On at least one occasion, however, he had been able to take care of them as well. “I became very loyal to my nurses and corpsmen,” he says. “I remember one instance in particular where I had an older roommate who was having a kidney stone removed. Being right next to him for two days, I heard every piece of advice the nurses gave him. It was all right on. And I saw the patient ignore them and not follow their advice. On the third night of his stay he started complaining very loudly to the nurse on deck about pain and the inability to go to the bathroom. His complaining started about 11 and continued until around 2:30 in the morning.
“Each time he got worse and louder, and each time the nurse tried to remain polite and professional with him, giving him instructions that he had to drink water and other things he failed to do, which were causing all his symptoms. I saw how rude and mean he was being to the nurse each time and how professional yet frustrated and rattled the nurse was becoming. Plus the rude patient was keeping me awake with his consistent whining. So I politely asked the nurse to leave and close the door behind her. She did, and once the door was closed, I grabbed my crutches, painfully got out of bed, and walked over to my roommate’s bed.

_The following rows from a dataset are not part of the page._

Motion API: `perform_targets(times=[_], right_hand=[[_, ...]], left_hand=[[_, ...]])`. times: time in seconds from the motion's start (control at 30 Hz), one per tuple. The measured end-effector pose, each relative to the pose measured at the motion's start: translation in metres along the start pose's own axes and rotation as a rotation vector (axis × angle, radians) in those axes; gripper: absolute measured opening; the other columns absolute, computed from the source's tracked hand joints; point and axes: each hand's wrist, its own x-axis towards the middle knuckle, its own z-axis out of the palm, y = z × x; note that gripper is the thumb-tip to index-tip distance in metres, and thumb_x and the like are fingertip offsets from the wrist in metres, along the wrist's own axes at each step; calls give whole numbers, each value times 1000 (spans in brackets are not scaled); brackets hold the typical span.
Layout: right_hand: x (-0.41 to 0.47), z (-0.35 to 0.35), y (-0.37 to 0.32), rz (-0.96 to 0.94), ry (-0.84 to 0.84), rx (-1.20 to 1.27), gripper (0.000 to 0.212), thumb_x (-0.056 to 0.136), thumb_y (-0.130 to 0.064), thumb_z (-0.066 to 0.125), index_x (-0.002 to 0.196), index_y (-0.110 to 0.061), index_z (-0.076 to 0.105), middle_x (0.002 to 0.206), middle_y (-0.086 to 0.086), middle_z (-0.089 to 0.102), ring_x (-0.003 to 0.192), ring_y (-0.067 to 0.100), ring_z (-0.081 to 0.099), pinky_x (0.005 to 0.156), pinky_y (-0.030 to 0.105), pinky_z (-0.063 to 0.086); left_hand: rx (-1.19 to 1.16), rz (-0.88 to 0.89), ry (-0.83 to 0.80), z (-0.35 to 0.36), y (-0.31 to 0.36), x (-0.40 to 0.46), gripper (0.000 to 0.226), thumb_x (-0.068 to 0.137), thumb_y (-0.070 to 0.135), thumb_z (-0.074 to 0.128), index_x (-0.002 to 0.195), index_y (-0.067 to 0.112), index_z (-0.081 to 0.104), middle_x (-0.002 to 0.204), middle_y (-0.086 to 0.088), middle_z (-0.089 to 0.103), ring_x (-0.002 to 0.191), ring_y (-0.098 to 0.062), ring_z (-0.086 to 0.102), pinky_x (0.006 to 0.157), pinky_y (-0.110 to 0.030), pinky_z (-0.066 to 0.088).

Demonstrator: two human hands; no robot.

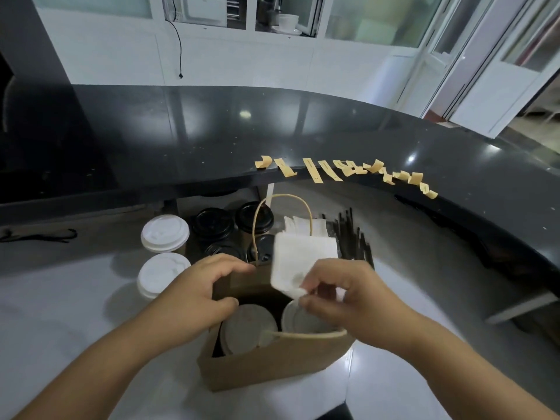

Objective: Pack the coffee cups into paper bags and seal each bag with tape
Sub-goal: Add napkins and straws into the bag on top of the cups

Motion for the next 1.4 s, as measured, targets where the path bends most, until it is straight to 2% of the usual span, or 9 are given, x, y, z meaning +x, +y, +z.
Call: perform_targets(times=[0.07, 0.2, 0.33, 0.57, 0.77, 0.93, 1.03, 1.23, 1.4], right_hand=[[10, 8, 0, -24, -129, -123, 6, 81, -20, 72, 82, -23, 67, 73, -15, 58, 66, 5, 53, 61, 20, 44], [29, 25, -4, -77, -359, -406, 9, 86, -25, 67, 92, -19, 69, 85, -6, 66, 72, 6, 50, 69, 29, 47], [42, 37, -11, -44, -523, -488, 6, 87, -24, 64, 87, -19, 67, 82, -4, 66, 71, 13, 52, 67, 33, 47], [42, 44, -11, -41, -701, -462, 21, 95, -27, 52, 107, -21, 69, 98, -4, 69, 85, 16, 60, 79, 39, 50], [40, 14, -11, 96, -420, -167, 14, 92, -14, 59, 97, -17, 71, 85, -5, 72, 74, -1, 64, 75, 18, 53], [28, -21, -1, 184, -87, 70, 15, 92, -8, 57, 88, -14, 70, 76, 3, 72, 69, 12, 69, 65, 24, 57], [20, -42, 11, 262, 76, 141, 15, 92, -9, 56, 88, -14, 70, 73, 5, 71, 65, 16, 68, 62, 23, 57], [2, -63, 80, 545, 384, 172, 11, 92, -10, 58, 87, -10, 69, 70, 8, 69, 58, 13, 62, 53, 19, 51], [-23, -47, 162, 868, 321, -147, 14, 88, -9, 61, 76, -14, 67, 71, 6, 68, 67, 20, 63, 67, 39, 56]], left_hand=[[-25, 5, -9, 0, 2, 0, 53, 74, -11, 60, 110, 28, 63, 111, 20, 58, 68, 17, 53, 60, -2, 37], [-87, 19, -22, 0, 2, -1, 62, 70, -19, 53, 111, 26, 64, 113, 16, 59, 73, 14, 56, 59, -2, 38], [-138, 32, -20, 0, 3, -2, 62, 69, -24, 50, 112, 19, 65, 115, 12, 59, 72, 15, 57, 58, 1, 36], [-119, 49, -25, -2, 2, -5, 61, 69, -23, 51, 114, 17, 65, 116, 12, 59, 73, 16, 56, 59, 2, 36], [-91, 48, -27, -2, 1, -5, 62, 69, -21, 52, 113, 22, 66, 113, 17, 59, 86, 12, 57, 63, -1, 38], [-134, 14, -51, 0, 4, -1, 57, 61, 3, 52, 107, 35, 64, 109, 27, 58, 88, 8, 59, 61, -5, 42], [-130, 15, -49, 5, 6, 3, 59, 66, -8, 54, 106, 34, 65, 108, 25, 60, 91, 7, 59, 63, -4, 42], [-86, 33, -58, 11, 11, 13, 60, 72, -15, 54, 104, 34, 67, 107, 27, 59, 93, 7, 58, 65, -6, 42], [-77, 42, -84, 14, 13, 21, 56, 73, -14, 55, 97, 34, 70, 108, 26, 61, 91, 7, 59, 65, -4, 41]])
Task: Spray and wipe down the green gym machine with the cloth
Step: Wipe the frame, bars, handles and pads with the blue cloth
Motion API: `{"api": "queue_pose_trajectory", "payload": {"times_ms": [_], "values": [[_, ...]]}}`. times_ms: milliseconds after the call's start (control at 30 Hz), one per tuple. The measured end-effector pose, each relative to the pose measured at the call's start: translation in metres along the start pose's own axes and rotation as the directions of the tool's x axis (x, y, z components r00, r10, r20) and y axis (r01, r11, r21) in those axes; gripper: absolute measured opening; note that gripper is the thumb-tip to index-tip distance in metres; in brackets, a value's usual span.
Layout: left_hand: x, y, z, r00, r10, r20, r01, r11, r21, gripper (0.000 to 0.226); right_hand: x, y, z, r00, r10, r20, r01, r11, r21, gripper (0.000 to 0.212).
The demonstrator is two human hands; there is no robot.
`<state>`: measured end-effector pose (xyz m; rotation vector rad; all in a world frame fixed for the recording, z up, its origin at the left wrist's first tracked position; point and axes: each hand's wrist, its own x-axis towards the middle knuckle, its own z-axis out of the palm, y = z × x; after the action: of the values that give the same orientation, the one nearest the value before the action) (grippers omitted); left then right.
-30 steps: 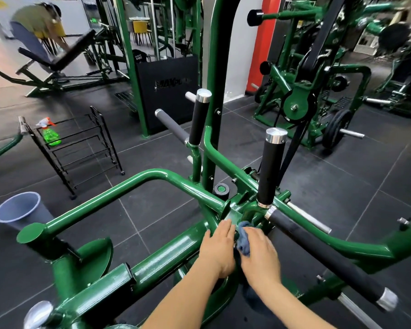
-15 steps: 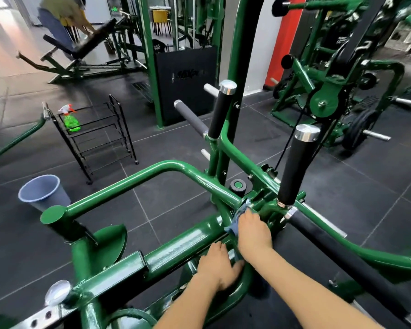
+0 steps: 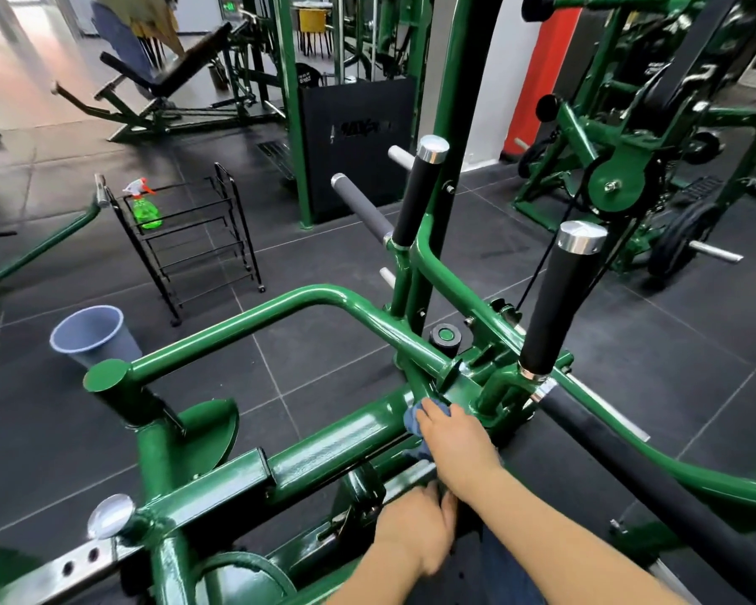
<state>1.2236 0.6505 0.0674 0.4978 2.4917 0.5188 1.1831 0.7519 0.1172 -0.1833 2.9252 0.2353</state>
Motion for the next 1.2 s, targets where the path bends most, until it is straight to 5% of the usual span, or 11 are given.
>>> {"api": "queue_pose_trajectory", "payload": {"times_ms": [100, 333, 633, 800, 967, 1200], "values": [[-0.002, -0.002, -0.002, 0.998, 0.027, -0.063, -0.023, 0.998, 0.051, 0.063, 0.012, -0.004, 0.002, 0.997, 0.013, -0.073, -0.013, 1.0, 0.004, 0.058], [-0.017, 0.001, -0.002, 0.977, 0.04, -0.209, -0.021, 0.995, 0.093, 0.04, -0.018, -0.003, 0.018, 0.994, 0.058, -0.097, -0.034, 0.971, 0.235, 0.051], [-0.012, 0.004, -0.001, 0.959, -0.018, -0.283, 0.072, 0.981, 0.18, 0.027, -0.081, -0.014, 0.051, 0.982, 0.18, 0.051, -0.172, 0.759, 0.628, 0.073], [-0.019, 0.013, -0.001, 0.871, -0.237, -0.431, 0.308, 0.946, 0.102, 0.034, -0.065, 0.008, 0.035, 0.998, 0.026, -0.052, 0.005, 0.852, 0.524, 0.059], [-0.02, 0.016, 0.006, 0.835, -0.312, -0.454, 0.367, 0.929, 0.037, 0.034, -0.023, 0.025, 0.025, 0.989, -0.118, -0.091, 0.144, 0.916, 0.375, 0.041], [-0.018, 0.017, 0.014, 0.778, -0.295, -0.555, 0.388, 0.92, 0.055, 0.031, -0.007, 0.015, 0.03, 0.973, -0.041, -0.226, 0.111, 0.944, 0.31, 0.03]]}}
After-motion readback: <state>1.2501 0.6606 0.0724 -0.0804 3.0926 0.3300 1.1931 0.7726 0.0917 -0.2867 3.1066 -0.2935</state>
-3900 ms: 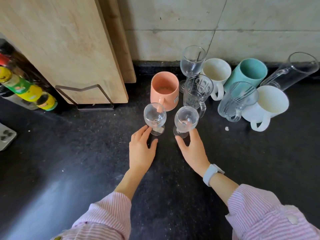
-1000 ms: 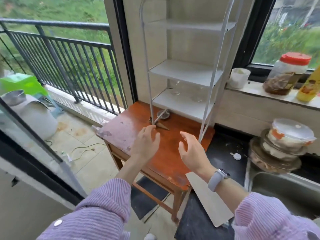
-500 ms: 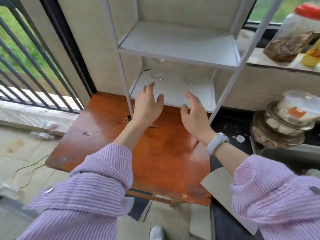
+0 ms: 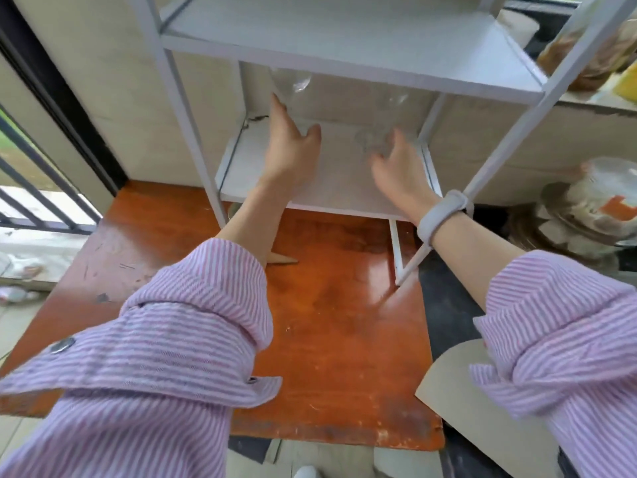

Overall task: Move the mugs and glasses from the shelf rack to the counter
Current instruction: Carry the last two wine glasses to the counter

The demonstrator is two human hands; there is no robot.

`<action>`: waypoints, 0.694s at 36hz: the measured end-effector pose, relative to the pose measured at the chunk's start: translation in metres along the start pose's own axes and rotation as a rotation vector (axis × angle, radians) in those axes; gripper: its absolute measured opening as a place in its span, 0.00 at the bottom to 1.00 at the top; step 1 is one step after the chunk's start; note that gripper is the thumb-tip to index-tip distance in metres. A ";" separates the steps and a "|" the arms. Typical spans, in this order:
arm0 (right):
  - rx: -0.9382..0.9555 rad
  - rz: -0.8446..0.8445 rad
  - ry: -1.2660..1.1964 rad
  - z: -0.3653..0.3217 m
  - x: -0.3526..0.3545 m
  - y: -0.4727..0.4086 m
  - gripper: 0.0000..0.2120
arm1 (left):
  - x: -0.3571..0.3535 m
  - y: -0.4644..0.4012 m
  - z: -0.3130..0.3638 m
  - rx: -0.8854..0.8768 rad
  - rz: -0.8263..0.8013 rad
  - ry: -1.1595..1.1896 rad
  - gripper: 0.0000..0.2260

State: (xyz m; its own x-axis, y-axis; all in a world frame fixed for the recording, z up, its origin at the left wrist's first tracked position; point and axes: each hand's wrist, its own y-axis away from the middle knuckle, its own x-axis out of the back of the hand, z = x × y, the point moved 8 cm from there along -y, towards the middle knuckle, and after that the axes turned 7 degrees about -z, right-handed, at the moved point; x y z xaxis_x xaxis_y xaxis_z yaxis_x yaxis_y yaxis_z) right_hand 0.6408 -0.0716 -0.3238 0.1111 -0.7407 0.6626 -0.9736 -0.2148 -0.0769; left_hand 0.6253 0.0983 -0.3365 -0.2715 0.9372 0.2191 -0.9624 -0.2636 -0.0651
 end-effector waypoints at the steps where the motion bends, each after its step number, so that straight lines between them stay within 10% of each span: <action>1: 0.011 0.017 -0.039 -0.001 0.000 -0.004 0.21 | 0.000 -0.003 -0.001 0.003 0.009 0.006 0.36; 25: -0.034 0.004 -0.555 -0.011 0.008 0.061 0.10 | 0.020 0.085 0.025 -0.023 0.105 0.053 0.13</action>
State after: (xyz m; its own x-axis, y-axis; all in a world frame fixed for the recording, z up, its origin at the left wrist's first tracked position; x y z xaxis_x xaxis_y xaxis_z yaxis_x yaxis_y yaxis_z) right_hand 0.5803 -0.0840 -0.3149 0.1872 -0.9676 0.1693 -0.9790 -0.1979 -0.0487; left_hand 0.5379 0.0886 -0.3131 -0.3695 0.9157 0.1580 -0.9283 -0.3561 -0.1074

“I pointed my crutch at him and said, ‘Listen to the nurse. She’s right. And if I hear one more peep out of you the rest of this night, I’m going to shove this crutch up your ass and give you some real pain to complain about.’
“With that said, I got back into bed and fell asleep. I never heard one more word from him the rest of the night, and he quietly got up the next morning and left to go home without a word.” Kasal pauses. “Those were my nurses, and nobody gives them a hard time.”
FRIENDS AND COMRADES
After more than three months in Maryland the day finally arrived for Kasal to return to his home in California. On Januar
y 22, 2005, he began a two-day journey aboard an Air Force medevac flight. The first night he landed at Travis Air Force Base and spent the night there. Early the next morning he left Travis for Marine Corps Air Station North Island, followed by a short ambulance ride to Naval Hospital Camp Pendleton (NHCP).
“When I arrived at NHCP the first thing I saw when I pulled up and they opened the doors was a welcoming party,” Kasal says. “There were a whole bunch of my former Marines who had been wounded and were sent home early waiting for me. They found out I was being flown in and they all showed up at the hospital.
“That was pretty emotional and touching. It was kind of overwhelming because that was the first time I had seen any of them since I got wounded.”
After getting a quick physical and a careful examination of his leg, Kasal was discharged to go home. As eager as he had been to return home, he realized that his physical needs and his pride were going to make for a difficult transition to recovery in California, where he would have to rely on the help of friends.
“Again, being as independent as I am, it was very hard for me to ask for or accept help,” he says.
Since his high school days, Kasal had always seen himself as the helper or the protector. “I’d help any way any time but never asked for help. And now I realized I’d have to become almost reliant on others. It would be a long time before I could drive, run errands, cook, or even clean my own house. That was the hardest part, having everything you know stripped away from you.